▶ [Directions for this task]: All of the data, word for word and free of pictures, is the expected result.

____

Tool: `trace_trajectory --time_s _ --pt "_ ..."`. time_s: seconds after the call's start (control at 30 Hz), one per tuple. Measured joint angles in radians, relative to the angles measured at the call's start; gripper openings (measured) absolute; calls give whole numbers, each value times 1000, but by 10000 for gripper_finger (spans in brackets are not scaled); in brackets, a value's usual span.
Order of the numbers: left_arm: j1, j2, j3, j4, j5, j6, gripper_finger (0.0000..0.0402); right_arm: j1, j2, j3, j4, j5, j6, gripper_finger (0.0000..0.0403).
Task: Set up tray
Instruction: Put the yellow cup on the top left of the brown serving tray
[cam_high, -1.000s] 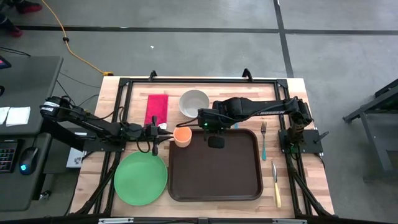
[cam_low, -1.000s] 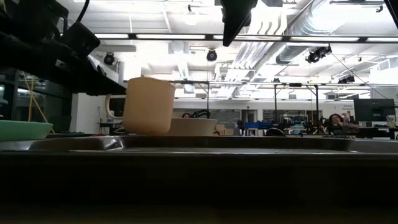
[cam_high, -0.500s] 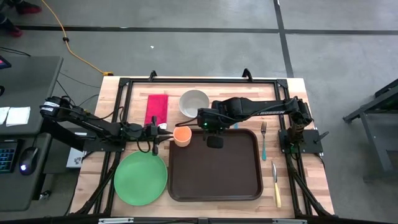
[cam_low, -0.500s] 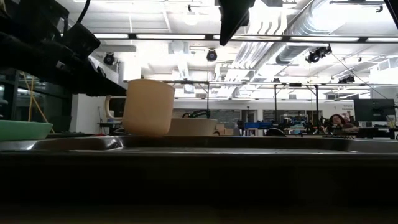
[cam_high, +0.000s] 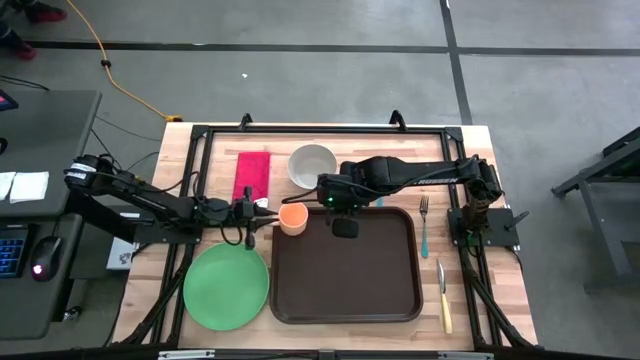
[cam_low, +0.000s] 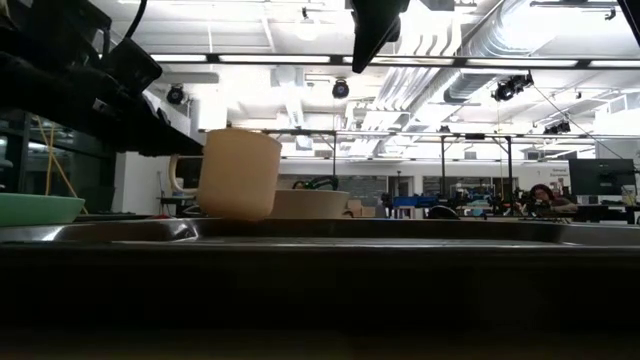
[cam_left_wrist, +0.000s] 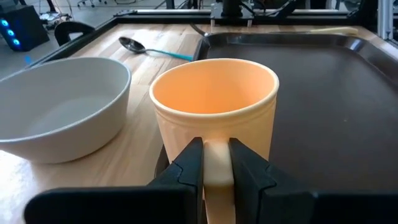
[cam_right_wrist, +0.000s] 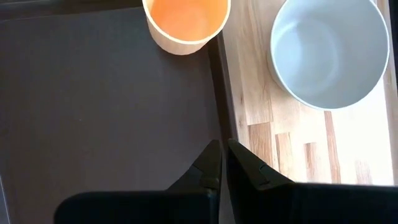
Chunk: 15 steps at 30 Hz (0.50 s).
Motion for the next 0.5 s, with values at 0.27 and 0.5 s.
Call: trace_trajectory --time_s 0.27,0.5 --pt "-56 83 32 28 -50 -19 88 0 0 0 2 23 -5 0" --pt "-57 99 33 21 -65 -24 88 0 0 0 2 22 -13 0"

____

▶ [Written response]:
Tool: `trace_trajectory --time_s _ --pt "_ ..."`. time_s: seconds after the call's start (control at 30 Hz), one per tuple. Measured joint angles in radians, relative to the angles measured at the call's start; gripper openings (measured) absolute; calls give whole numbers, each value times 1000, but by 10000 for gripper_finger (spans in brackets are not scaled); in brackets, a value's usual span.
Order of the numbers: left_arm: j1, j2, j3, j4, j5, j6, gripper_finger (0.0000..0.0402); right_arm: j1, j2, j3, j4, j5, j6, gripper_finger (0.0000..0.0403).
Task: Set up tray
Instruction: Put the yellow cup on the top left of the brown serving tray
[cam_high, -1.000s] 
[cam_low, -1.000s] 
[cam_high, -0.500s] 
[cam_low, -0.500s] 
[cam_high, +0.000s] 
[cam_low, +0.000s] 
[cam_left_wrist, +0.000s] 
[cam_right_wrist, +0.000s] 
Chunk: 15 steps at 30 Hz (0.50 s).
Motion for the next 0.5 s, with values at 0.27 and 0.5 s.
Call: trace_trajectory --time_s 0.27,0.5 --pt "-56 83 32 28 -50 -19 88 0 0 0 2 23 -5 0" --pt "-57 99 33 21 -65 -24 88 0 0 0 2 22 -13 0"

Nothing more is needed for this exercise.